**Exercise objective**.
Return each line of the records below that contains the word "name".

**Supplied records**.
---*---

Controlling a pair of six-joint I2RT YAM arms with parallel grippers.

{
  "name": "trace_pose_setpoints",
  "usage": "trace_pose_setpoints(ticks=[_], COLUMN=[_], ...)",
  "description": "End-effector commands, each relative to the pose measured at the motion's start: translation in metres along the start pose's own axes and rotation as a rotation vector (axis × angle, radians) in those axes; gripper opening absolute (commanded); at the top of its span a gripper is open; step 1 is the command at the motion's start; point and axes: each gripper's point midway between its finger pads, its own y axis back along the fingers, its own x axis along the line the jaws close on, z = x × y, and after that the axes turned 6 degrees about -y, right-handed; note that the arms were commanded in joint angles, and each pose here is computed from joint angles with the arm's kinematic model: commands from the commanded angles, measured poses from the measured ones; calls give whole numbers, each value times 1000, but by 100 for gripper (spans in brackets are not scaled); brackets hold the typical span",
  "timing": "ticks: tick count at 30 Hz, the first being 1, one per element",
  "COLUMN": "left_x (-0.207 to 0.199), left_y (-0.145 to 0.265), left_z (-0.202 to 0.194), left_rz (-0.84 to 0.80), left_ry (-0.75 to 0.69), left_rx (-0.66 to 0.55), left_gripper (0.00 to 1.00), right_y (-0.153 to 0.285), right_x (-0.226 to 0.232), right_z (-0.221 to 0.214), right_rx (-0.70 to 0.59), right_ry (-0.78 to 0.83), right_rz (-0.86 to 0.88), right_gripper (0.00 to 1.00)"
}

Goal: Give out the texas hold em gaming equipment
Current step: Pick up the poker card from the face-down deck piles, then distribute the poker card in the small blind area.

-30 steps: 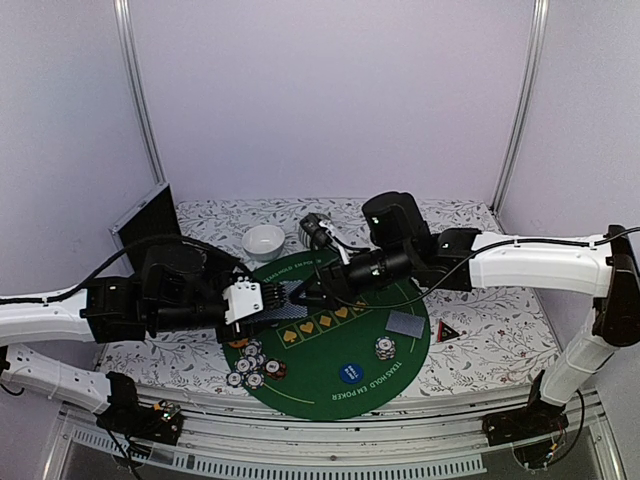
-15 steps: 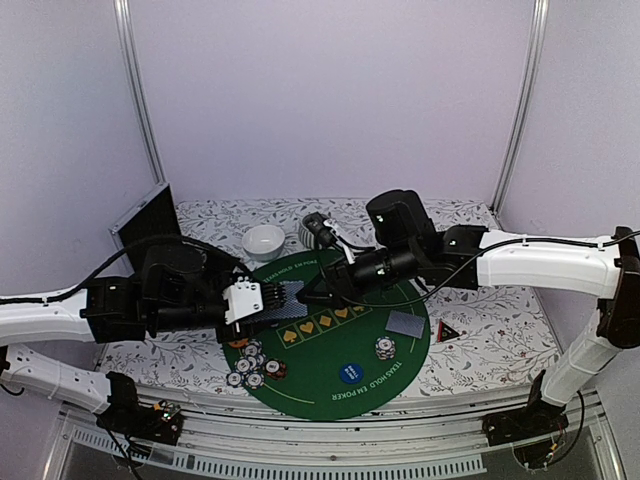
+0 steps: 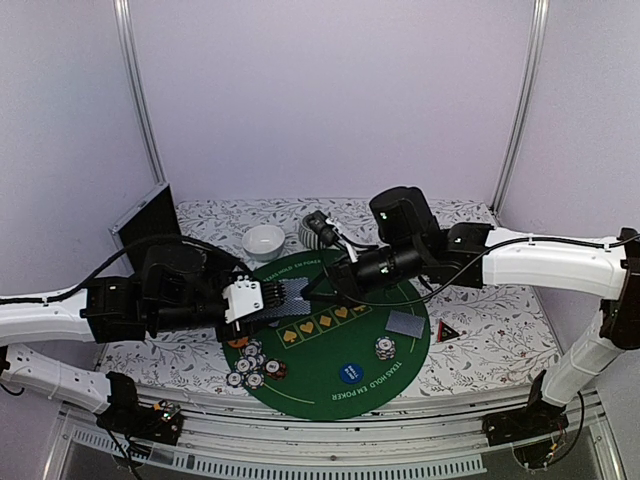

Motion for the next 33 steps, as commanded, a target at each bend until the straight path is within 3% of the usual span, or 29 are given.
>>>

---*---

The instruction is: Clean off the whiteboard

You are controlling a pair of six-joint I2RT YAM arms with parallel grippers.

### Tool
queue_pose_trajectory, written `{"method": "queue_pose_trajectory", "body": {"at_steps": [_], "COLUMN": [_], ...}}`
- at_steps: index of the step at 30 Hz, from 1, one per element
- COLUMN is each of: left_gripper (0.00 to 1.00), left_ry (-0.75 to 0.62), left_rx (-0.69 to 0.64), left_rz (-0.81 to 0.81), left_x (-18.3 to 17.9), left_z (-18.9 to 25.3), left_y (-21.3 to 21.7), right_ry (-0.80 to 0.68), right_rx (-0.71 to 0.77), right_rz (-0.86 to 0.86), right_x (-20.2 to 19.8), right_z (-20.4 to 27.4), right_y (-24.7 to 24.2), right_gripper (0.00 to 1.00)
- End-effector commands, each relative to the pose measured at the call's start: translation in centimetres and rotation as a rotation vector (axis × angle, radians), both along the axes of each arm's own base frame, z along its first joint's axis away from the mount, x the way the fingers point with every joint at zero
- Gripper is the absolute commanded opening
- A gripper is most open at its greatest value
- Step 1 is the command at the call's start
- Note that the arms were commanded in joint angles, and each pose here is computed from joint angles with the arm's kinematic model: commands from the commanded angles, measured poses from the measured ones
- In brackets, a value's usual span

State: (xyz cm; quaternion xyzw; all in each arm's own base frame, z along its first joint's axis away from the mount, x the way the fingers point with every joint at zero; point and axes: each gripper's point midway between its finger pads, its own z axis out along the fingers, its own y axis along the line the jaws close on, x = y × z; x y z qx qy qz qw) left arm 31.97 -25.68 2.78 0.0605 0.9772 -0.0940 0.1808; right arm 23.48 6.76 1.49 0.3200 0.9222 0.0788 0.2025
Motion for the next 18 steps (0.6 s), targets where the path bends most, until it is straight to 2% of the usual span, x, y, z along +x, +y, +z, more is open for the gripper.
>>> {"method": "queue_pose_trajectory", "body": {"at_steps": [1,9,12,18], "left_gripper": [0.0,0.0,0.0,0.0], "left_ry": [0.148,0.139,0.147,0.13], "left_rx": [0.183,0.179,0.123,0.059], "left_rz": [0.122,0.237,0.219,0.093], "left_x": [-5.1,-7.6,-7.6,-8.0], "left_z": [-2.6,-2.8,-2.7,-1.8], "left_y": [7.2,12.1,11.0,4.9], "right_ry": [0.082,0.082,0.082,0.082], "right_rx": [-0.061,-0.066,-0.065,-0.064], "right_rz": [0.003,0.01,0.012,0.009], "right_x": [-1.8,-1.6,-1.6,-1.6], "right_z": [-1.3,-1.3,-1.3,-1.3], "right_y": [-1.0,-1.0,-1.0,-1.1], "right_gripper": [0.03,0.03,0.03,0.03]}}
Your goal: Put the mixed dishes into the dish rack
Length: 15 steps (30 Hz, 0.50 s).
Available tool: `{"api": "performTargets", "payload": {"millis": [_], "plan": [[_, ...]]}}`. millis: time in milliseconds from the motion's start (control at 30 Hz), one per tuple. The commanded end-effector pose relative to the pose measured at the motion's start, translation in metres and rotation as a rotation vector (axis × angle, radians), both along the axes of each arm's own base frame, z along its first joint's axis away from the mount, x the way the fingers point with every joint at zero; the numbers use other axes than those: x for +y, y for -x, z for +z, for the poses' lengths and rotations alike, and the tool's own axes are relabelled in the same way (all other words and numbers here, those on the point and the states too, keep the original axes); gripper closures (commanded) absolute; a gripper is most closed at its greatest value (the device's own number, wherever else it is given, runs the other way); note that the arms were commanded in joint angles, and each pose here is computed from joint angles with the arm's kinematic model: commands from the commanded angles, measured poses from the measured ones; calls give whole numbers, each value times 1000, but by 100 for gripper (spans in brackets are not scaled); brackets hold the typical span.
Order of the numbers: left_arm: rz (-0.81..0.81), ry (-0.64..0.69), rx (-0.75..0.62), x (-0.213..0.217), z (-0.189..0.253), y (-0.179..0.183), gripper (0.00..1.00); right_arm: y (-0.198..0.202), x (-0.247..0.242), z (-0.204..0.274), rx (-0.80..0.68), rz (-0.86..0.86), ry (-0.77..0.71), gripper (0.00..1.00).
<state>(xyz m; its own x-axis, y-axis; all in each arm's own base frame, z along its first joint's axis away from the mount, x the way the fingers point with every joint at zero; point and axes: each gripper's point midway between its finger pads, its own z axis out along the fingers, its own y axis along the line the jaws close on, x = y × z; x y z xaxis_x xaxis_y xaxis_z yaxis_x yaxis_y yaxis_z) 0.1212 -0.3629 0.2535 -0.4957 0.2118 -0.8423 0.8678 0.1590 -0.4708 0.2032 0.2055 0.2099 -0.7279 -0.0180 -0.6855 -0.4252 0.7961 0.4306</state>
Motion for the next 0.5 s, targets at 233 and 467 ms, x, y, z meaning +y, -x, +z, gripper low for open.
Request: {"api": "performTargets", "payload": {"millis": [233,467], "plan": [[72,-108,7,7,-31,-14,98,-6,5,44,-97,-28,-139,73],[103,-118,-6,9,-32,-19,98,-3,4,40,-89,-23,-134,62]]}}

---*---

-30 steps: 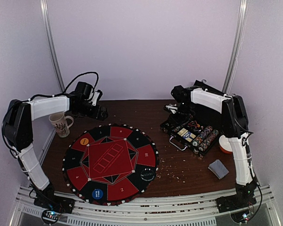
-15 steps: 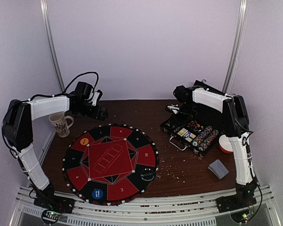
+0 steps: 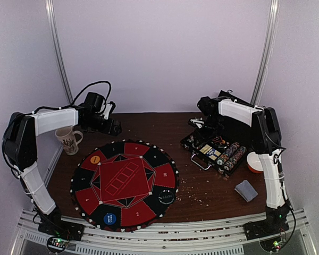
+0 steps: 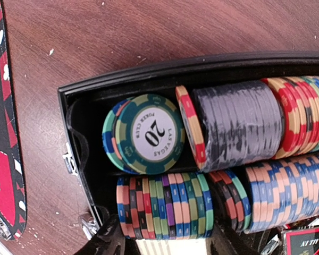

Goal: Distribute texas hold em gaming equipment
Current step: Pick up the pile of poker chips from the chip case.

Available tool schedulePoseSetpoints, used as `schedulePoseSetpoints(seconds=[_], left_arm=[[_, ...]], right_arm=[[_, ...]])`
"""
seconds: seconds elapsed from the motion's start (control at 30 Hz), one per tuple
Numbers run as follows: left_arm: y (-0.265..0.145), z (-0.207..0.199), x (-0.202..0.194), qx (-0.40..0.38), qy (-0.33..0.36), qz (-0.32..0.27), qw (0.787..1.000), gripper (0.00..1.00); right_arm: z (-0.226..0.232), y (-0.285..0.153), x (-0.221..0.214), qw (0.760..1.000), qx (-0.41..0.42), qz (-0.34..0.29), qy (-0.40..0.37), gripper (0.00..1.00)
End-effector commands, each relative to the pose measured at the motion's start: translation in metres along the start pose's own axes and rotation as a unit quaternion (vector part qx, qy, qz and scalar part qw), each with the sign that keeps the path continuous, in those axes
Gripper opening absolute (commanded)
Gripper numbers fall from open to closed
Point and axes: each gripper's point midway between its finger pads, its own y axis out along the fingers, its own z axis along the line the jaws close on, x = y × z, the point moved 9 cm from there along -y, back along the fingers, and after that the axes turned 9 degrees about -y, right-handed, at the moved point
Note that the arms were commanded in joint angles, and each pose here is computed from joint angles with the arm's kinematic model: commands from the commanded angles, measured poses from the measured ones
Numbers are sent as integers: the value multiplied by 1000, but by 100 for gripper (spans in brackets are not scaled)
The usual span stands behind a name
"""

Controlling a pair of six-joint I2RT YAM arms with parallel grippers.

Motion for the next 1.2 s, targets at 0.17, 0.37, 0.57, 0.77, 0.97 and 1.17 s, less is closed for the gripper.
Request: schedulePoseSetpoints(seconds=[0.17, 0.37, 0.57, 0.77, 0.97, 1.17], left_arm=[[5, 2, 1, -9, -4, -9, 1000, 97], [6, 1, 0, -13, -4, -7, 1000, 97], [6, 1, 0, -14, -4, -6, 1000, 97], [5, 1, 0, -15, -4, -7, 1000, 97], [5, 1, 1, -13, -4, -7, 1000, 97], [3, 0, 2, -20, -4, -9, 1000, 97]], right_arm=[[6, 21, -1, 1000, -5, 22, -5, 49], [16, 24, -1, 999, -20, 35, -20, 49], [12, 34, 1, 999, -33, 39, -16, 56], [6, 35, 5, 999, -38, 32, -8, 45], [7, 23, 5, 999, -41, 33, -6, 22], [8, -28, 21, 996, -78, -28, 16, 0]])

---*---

**Exercise result**.
  "name": "trace_pose_setpoints",
The usual span stands behind a name

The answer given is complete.